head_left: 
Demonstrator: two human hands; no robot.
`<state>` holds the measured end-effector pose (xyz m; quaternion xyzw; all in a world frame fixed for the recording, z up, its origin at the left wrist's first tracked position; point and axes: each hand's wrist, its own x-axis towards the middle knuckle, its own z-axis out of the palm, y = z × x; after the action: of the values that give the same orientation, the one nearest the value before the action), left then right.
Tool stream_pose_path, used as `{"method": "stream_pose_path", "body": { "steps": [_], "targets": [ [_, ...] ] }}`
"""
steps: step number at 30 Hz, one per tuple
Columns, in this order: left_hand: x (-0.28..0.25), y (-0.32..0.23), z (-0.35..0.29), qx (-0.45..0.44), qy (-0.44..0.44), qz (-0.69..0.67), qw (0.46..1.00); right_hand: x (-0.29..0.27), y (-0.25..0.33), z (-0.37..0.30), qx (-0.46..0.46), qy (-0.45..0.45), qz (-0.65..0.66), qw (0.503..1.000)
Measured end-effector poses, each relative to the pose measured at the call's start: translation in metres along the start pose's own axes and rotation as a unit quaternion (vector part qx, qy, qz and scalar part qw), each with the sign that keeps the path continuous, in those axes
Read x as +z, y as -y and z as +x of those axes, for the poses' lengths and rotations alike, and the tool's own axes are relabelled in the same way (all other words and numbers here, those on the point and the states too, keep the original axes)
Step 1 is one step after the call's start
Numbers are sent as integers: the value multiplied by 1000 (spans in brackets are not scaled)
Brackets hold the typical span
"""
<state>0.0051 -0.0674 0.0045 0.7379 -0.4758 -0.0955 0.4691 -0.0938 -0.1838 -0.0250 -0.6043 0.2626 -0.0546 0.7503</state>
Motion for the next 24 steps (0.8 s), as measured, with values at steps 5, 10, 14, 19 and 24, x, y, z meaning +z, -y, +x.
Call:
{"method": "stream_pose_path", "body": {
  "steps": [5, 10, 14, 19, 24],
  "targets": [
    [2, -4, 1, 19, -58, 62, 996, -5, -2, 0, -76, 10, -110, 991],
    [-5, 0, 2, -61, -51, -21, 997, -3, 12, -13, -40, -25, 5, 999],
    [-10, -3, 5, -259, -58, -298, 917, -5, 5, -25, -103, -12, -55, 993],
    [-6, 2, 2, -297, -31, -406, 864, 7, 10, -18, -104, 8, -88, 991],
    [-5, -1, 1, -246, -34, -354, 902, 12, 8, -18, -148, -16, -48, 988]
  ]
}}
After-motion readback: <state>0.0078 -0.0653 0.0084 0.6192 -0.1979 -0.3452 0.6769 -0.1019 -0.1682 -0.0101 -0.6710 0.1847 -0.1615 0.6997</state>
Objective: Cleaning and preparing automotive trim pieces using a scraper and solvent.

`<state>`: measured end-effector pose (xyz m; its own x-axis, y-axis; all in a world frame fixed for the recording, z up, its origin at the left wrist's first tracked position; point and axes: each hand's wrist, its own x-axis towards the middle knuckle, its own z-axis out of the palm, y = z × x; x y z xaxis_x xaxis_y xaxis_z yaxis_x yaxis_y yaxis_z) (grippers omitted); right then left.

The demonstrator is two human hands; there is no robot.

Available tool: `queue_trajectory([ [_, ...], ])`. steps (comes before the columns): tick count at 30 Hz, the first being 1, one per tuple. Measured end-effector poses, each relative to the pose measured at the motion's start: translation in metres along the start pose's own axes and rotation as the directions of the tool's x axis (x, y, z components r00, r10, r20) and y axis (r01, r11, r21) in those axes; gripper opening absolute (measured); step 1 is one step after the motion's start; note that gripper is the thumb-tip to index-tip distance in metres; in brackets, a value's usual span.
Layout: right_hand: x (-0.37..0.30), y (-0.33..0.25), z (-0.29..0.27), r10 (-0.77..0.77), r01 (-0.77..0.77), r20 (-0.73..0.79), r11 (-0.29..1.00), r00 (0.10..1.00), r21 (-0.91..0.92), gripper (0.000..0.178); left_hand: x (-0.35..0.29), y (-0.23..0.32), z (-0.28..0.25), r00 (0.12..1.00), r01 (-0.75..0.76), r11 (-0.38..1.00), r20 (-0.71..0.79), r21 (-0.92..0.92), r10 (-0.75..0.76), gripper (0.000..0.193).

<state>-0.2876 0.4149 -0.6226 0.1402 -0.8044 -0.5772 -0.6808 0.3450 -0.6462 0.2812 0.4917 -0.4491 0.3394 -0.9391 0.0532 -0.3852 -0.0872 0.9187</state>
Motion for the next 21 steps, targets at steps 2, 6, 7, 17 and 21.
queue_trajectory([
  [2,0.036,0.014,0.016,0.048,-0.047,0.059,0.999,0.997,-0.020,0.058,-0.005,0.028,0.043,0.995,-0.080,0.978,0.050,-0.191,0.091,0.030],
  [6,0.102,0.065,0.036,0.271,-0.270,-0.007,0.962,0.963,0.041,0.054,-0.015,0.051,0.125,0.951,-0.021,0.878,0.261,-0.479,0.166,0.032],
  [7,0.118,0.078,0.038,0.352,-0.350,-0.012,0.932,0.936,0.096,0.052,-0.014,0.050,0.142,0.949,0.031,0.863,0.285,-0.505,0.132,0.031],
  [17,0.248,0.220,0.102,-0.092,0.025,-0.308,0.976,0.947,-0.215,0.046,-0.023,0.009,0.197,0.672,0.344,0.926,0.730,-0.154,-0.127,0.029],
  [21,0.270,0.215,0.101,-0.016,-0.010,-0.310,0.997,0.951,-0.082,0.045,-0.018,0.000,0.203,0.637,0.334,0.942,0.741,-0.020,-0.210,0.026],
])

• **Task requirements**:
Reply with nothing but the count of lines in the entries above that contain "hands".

• **Task answer**:
2